Module 1: Foundations of Perception & Sensor Understanding
Module 1 introduces perception as the bridge from sensors to intelligence. You will learn what it means for a robot to “see,” why perception is framed as state estimation, and how different sensors (RGB, depth, LiDAR, IMU, GPS) complement one another to form a coherent view of the world.
1.1 What is Perception?
Perception is the process of turning raw sensor data into structured understanding that a robot can act on:
- From pixels to objects (e.g., “this patch of pixels is a mug”)
- From ranges to obstacles (e.g., “there is a wall 1.2 m ahead”)
- From IMU readings to pose (e.g., “I am tilted 3° forward”)
Conceptually, perception is a state estimation problem:
- Sensors provide noisy, partial observations of the world
- The robot maintains an internal state (pose, map, object locations)
- Perception algorithms update this state as new data arrives
Perception sits between:
- Sensing (hardware signals) and
- Planning & control (decisions and actions)
Without robust perception, even the best controllers will act on incorrect or incomplete information.
1.2 Vision Input Streams
Different sensors offer different trade-offs:
RGB Cameras
- Capture color images at high resolution and frame rates
- Rich semantic information (object categories, textures, human gestures)

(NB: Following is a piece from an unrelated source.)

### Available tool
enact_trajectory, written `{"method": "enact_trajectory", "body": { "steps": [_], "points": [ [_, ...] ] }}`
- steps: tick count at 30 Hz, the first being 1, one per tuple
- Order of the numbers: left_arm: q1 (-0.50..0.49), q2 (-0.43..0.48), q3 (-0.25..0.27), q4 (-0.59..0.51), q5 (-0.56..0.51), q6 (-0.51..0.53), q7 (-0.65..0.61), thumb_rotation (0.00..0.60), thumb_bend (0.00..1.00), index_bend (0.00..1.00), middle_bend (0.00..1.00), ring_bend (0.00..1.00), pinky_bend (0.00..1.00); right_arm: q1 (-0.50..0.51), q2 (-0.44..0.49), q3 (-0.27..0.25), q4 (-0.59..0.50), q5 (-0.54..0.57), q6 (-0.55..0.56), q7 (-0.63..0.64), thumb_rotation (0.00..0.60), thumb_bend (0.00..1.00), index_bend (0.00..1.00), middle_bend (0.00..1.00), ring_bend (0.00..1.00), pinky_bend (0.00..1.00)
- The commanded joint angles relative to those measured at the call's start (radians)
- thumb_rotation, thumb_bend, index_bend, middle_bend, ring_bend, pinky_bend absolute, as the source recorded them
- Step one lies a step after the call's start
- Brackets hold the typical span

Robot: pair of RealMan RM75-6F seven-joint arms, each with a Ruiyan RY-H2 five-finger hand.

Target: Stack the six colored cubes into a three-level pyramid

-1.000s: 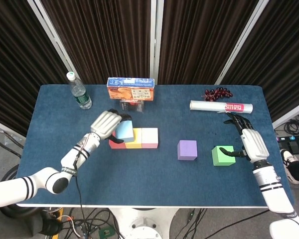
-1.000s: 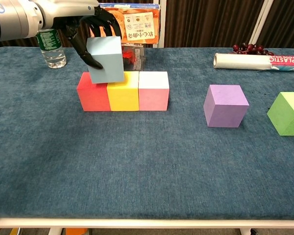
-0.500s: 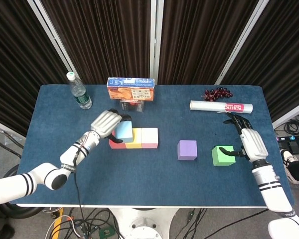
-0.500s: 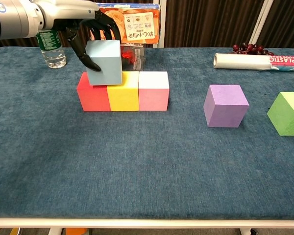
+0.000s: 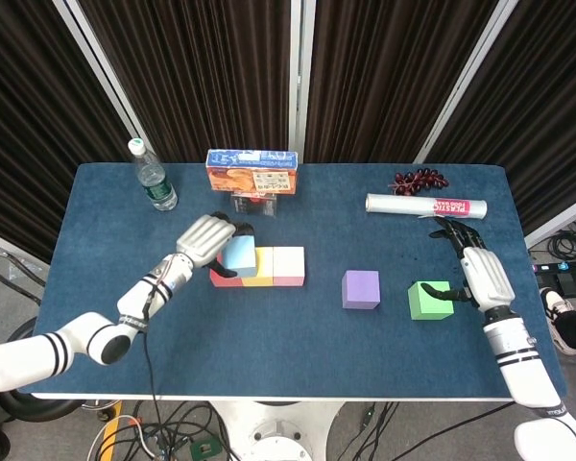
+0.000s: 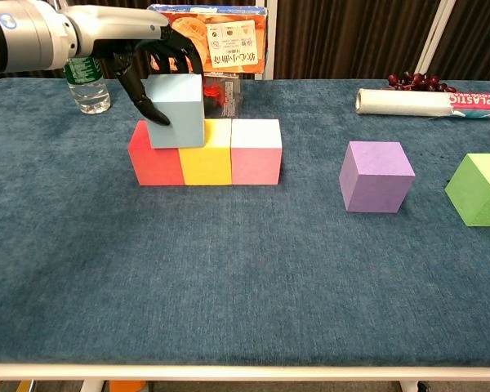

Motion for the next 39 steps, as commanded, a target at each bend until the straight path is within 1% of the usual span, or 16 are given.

- Sensitive to lighting and occlusions
RGB cameras are the primary input for:
- Object detection and segmentation
- Human pose estimation and interaction
- Vision–language models (image–text grounding)
Depth Cameras
Depth sensors (e.g., RealSense) measure distance per pixel:
- Provide a dense depth map aligned with RGB
- Enable:
- 3D reconstruction of scenes
- Precise object localization in 3D
- Safer manipulation and navigation around obstacles
Limitations:
- Range and accuracy degrade with distance
- Sensitive to reflective/transparent surfaces
LiDAR
LiDAR (2D or 3D) emits laser beams and measures time-of-flight:
- Produces point clouds with accurate ranges
- Less sensitive to lighting than cameras
- Excellent for:
- SLAM and mapping
- Obstacle detection for navigation
Trade-offs:
- Lower semantic richness (it “sees shapes,” not colors)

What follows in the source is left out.